Prompt: Determine how many lines in the entries below contain "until", and output that number alone.

[Opening Data to use section]

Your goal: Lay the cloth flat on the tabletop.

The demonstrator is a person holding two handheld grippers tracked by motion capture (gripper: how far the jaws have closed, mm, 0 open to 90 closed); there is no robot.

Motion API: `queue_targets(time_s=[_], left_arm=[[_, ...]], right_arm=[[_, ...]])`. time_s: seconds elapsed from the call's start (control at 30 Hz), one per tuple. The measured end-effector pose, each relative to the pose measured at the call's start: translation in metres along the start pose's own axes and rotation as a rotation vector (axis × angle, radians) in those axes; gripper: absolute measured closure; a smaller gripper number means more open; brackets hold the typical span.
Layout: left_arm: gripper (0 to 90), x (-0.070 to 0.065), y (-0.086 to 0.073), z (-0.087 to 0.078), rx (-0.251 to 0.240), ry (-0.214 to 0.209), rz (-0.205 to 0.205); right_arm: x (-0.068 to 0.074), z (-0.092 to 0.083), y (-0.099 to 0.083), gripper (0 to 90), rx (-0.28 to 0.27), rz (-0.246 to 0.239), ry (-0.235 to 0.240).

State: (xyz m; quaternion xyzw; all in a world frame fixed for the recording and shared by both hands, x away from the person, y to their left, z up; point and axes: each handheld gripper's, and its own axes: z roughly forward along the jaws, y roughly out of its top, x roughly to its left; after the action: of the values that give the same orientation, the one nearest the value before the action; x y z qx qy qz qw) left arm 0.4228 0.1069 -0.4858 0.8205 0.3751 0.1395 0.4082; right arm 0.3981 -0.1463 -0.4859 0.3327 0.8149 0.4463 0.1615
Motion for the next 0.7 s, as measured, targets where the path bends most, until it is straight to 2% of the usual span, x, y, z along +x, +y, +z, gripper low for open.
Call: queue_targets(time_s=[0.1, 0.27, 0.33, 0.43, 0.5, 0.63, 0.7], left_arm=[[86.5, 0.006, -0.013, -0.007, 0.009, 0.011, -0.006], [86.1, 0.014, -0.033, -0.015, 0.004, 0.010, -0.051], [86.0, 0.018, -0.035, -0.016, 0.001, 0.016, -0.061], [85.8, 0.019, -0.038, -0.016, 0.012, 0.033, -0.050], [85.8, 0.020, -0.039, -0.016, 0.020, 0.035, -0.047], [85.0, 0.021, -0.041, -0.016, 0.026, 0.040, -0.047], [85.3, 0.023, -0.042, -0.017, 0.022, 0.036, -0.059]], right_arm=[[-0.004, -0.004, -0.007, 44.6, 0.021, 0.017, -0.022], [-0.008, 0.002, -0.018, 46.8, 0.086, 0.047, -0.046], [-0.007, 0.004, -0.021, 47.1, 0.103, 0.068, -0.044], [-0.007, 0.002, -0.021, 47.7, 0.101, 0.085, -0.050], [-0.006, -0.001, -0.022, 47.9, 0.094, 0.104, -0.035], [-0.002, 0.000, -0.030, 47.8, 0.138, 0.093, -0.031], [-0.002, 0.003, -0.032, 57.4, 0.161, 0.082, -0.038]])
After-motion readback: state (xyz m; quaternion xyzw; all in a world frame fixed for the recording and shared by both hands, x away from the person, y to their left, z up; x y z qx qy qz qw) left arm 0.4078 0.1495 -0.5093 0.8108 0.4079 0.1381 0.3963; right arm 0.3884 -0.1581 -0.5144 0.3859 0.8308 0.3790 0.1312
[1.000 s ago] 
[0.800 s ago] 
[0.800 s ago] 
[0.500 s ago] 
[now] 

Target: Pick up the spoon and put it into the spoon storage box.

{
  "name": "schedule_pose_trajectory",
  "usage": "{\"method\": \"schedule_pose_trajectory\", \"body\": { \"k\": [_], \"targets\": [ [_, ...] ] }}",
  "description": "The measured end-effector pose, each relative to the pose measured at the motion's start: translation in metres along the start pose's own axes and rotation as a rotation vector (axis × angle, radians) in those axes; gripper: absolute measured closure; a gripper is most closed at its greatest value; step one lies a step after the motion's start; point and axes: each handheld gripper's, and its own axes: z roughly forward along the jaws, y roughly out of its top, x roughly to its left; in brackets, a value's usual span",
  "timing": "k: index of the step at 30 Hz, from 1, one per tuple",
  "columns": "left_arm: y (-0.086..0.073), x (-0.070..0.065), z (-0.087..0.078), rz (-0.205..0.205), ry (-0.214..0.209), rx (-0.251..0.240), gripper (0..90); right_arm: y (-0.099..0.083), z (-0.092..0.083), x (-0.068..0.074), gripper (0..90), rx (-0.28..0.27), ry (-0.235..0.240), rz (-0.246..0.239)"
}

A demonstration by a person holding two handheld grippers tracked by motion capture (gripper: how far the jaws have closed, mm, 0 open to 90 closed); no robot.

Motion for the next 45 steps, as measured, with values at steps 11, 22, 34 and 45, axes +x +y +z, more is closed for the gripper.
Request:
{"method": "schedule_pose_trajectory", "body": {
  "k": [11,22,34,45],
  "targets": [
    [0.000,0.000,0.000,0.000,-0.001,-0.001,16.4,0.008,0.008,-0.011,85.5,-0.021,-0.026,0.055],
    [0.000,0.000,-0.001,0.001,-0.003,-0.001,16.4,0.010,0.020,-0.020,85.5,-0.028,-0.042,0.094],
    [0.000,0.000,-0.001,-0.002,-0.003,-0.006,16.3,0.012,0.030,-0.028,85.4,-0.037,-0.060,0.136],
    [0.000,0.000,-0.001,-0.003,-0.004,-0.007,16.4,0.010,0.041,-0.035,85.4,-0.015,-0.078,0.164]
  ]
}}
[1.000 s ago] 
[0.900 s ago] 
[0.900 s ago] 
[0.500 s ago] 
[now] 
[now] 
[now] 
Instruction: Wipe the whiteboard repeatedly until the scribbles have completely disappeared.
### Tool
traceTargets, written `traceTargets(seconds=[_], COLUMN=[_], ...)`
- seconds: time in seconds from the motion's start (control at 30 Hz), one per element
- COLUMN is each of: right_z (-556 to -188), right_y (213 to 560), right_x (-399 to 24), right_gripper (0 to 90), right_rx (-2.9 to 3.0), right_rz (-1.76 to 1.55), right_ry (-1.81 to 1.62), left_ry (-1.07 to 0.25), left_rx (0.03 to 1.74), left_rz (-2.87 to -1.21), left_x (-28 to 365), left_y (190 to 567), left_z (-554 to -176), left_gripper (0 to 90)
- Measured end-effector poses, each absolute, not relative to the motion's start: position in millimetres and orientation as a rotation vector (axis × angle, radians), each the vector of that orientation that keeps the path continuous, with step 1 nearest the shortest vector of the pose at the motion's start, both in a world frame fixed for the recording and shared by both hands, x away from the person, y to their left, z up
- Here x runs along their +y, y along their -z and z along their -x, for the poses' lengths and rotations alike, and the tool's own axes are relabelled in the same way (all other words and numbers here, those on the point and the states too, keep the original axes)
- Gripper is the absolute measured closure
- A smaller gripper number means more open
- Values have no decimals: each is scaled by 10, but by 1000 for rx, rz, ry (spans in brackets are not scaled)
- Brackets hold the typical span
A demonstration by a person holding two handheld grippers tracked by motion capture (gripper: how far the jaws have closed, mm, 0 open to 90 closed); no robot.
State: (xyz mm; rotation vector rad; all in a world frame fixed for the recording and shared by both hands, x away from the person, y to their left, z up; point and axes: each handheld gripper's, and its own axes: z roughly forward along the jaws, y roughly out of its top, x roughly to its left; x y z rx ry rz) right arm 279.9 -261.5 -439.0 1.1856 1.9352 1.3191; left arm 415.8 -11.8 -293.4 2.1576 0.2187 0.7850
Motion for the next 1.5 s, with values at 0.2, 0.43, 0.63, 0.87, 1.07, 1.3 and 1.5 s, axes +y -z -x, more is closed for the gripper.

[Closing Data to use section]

Exercise response: 2